Такое релативистическое трактование Шпенглера сводилось бы к мысли, что постижение по аналогии не ведёт дальше постижения одной ана­логии. Утверждая, что фрески Полиглота относятся к скульптуре Поликлета так же, как портреты Рембрандта к музыке Баха, мы проникаем в душу античного искусства, в сущности, не глубже, чем в природу зеркала, в кото­ром рассматриваем самих себя. Все эти наши Греции, Индии, Египты, все это только наши тени, нами же созданные призраки. Но жизнь среди призра­ков не есть ли самая одинокая жизнь? Но если так, почему же Шпенглер так страстно отдаётся изучению умерших культур, отошедших миров! Очевид­но потому, что он любит эти миры, эти культуры и всё ещё не верит в иллю­зионизм своей любви, мнящей владеть предметом, но владеющей только своею мечтою о нём. Романтик-иллюзионист, не разгадавший этой своей природы, — вот первый облик Шпенглера, в котором психологически разре­шимы противоречия его книги, если акцентуировать её релативистические мотивы.

Но возможна попытка додумать Шпенглера до конца и в другом направ­лении, в направлении мистическом. Есть в «Закате Европы» одинокие, глу­хие места, в которых Шпенглер, оговариваясь, что здесь мистерия, боящаяся слов, говорит о мировой душе (Urseelentum), отпускающей к жизни души вселенских культур и принимающей их обратно в свое лоно по свершении ими своих путей. В этой мировой душе всё вечно пребывает; в ней и поныне живы потерянные трагедии Эсхила, не как созданные формы, не как телес­ные вещи, не для дневного сознания человечества, но как-то иначе, в какой-то несказуемой, неразрушимой первосущности. Этими прозрениями Шпен­глер прокладывает, в сущности, путь к утверждению всего того, что он вся­чески отрицает, к утверждению единого человечества, единой истории и прозрачности всякого «ты», для всякого «Я». Пойди он этим путем — и все противоречия его системы разрешились бы в образе мистика-гностика. Од­нако Шпенглер только видит этот путь, но идти им он не идёт.

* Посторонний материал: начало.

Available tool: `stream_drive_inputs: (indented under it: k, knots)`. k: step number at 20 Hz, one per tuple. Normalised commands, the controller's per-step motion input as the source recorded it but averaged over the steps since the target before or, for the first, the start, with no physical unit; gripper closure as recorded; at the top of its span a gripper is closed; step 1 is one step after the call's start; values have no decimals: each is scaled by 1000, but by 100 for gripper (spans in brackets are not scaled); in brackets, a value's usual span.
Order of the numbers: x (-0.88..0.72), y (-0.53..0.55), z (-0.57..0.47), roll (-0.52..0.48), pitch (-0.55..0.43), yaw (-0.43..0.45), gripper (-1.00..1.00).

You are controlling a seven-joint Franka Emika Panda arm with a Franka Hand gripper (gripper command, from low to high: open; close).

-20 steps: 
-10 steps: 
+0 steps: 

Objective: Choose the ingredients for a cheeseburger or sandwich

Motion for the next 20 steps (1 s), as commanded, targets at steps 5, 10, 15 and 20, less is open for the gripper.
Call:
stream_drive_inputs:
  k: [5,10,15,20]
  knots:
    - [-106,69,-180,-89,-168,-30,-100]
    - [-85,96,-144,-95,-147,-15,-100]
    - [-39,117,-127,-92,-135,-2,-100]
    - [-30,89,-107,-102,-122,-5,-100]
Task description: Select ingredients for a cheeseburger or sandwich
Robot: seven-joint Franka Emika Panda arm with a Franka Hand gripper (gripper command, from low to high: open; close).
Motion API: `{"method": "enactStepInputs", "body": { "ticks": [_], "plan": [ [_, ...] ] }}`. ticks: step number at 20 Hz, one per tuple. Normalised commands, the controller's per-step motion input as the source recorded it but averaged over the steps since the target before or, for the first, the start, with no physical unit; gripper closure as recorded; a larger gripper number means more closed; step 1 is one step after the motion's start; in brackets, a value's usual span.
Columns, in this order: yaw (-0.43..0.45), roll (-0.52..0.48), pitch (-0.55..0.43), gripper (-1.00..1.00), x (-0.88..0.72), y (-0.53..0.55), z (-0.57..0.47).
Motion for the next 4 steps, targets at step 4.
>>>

Но Шпенглер вообще никуда не идёт и никуда не ведёт; он убежденно стоит на перекрестке многих путей, стягивая в роковой узел своего многосмысленного существа все противоборствующие мотивы современности. Он не только романтик-иллюзионист вчерашнего дня и не только мистик-гностик вечного дня человечества, он, кроме того, ещё и современный человек, отравленный всеми ядами европейской цивилизации. Разгадав с провидчес­кою силою образ этой цивилизации как образ уготовленной Европе смерти, он в каком-то смысле всё же остался её мечом и её песнью. Он верит, что в каждом собрании акционеров большого предприятия несоизмеримо больше ума и таланта, чем во всех современных художниках, взятых вместе. Он мечтает о том, что его книга совратит не одного юношу с путей бессмыслен­ного и невозможного ныне служения музам, превратив его в инженера или химика. Он твердо знает, что Европе осталось одно — смерть; что в Европе возможна только цивилизация и невозможна культура, и потому он с каким-то своим римско-прусским вкусом к доблести воина и мужа требует от со­временного человека навстречу смерти открытых объятий, безропотного служения цивилизации и полного воздержания от разлагающих душу смерт­ника юношеских мечтаний, воздержания от искусства, философии, творче­ства.